(Stored data entries)
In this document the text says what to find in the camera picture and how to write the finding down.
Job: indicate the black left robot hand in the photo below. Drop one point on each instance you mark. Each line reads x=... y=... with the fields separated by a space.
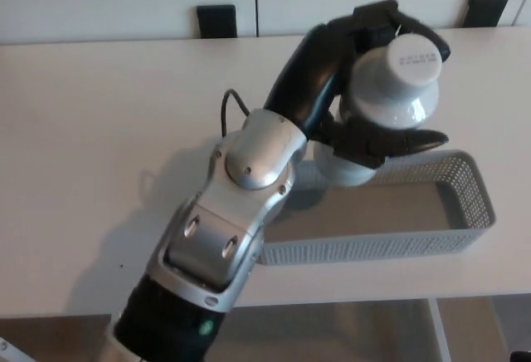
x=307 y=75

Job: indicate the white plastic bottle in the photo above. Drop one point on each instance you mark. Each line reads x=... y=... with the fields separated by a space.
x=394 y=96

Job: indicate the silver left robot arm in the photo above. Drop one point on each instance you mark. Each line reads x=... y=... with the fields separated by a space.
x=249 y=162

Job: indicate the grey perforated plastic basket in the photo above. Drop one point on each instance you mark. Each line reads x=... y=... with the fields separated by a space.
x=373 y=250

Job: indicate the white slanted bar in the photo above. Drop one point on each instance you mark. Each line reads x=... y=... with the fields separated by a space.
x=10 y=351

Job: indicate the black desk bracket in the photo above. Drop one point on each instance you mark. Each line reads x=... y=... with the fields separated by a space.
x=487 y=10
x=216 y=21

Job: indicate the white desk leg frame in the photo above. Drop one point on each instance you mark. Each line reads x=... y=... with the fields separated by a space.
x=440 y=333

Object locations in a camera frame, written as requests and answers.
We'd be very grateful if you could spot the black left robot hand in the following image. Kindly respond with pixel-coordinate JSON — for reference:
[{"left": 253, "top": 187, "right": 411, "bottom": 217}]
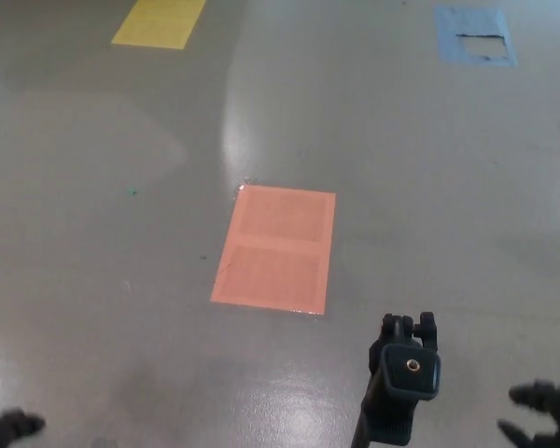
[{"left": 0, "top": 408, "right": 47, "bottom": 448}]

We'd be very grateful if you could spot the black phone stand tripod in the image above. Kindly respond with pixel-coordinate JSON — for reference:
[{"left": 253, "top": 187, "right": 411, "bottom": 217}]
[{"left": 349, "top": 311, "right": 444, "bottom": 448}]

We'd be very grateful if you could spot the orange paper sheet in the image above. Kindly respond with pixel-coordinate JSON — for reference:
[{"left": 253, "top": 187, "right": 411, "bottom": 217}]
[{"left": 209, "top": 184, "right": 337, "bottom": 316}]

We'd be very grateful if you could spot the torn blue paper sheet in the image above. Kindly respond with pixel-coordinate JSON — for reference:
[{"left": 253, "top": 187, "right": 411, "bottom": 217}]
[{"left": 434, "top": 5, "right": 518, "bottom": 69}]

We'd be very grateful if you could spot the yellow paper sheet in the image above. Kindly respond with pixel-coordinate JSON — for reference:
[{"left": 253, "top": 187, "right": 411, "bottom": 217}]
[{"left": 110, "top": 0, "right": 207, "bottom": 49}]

...

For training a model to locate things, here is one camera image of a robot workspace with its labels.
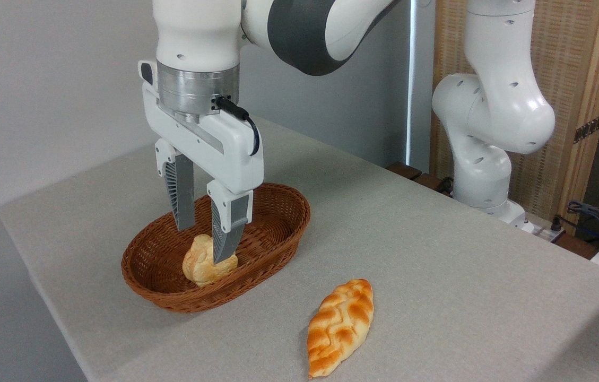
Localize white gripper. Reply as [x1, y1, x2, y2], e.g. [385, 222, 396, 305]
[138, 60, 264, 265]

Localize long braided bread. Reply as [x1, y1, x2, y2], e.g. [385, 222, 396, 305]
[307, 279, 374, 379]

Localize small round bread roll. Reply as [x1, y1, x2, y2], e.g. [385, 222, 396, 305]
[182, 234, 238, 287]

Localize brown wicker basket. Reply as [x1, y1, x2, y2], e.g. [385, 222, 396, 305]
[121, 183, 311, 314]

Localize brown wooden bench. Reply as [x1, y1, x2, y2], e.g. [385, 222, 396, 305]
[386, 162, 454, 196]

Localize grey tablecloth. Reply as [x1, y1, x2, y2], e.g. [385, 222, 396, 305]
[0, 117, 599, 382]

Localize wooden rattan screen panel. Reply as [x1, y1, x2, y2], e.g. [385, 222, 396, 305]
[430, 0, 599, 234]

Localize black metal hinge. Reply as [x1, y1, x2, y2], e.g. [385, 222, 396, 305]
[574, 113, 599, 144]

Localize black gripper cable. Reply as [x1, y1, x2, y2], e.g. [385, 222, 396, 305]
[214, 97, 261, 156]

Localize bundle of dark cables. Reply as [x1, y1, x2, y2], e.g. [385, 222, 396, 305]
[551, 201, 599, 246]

--

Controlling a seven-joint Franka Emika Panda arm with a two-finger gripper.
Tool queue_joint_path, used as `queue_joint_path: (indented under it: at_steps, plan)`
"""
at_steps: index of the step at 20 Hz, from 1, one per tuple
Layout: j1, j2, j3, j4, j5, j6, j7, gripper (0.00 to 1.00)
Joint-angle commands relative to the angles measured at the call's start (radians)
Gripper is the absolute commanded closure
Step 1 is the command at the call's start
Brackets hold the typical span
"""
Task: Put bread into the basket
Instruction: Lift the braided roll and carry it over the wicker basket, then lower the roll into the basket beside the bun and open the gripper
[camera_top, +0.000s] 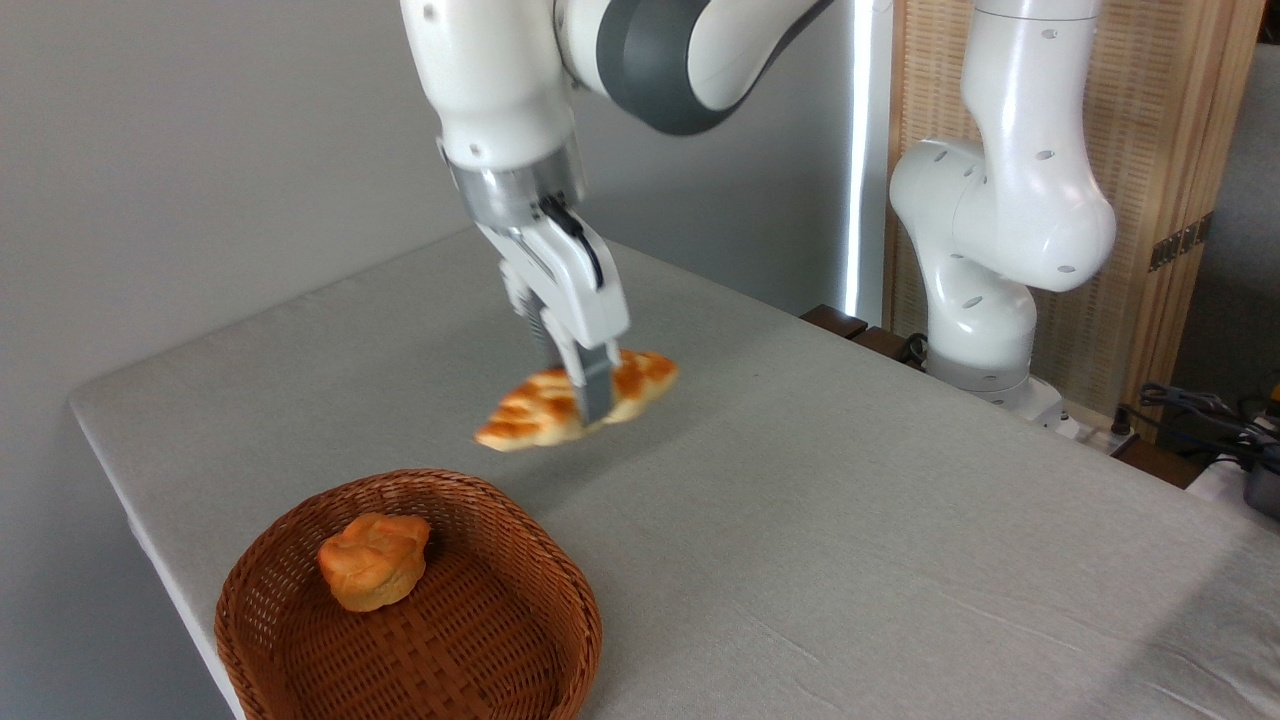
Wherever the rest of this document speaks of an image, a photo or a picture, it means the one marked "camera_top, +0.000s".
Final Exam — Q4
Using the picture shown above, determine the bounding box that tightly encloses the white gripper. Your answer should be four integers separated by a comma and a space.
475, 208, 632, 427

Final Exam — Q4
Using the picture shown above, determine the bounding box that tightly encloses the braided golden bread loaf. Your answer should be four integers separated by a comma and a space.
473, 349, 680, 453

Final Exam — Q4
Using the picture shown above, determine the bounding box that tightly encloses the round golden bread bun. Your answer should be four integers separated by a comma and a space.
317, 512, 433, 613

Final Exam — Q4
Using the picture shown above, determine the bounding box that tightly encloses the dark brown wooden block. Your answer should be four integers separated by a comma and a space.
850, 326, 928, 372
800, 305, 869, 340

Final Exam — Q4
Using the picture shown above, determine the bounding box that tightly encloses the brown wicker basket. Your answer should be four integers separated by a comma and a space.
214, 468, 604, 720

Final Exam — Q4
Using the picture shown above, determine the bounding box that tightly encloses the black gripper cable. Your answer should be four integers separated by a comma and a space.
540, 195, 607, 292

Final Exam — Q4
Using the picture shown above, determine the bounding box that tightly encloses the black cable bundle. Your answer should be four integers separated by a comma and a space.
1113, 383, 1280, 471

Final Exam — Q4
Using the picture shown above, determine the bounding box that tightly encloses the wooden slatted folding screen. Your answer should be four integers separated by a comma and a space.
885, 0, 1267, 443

* _TASK INSTRUCTIONS_:
Using the data above, which lines fall from the one with "Gripper is the absolute commanded closure" through the one with "[camera_top, +0.000s]"? Repeat them exactly, ends included, minus any pictures.

* _RESPONSE AREA_:
Gripper is the absolute commanded closure
Step 1 is the command at the call's start
Brackets hold the typical span
"""
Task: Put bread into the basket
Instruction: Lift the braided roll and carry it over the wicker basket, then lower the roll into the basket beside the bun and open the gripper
[camera_top, +0.000s] 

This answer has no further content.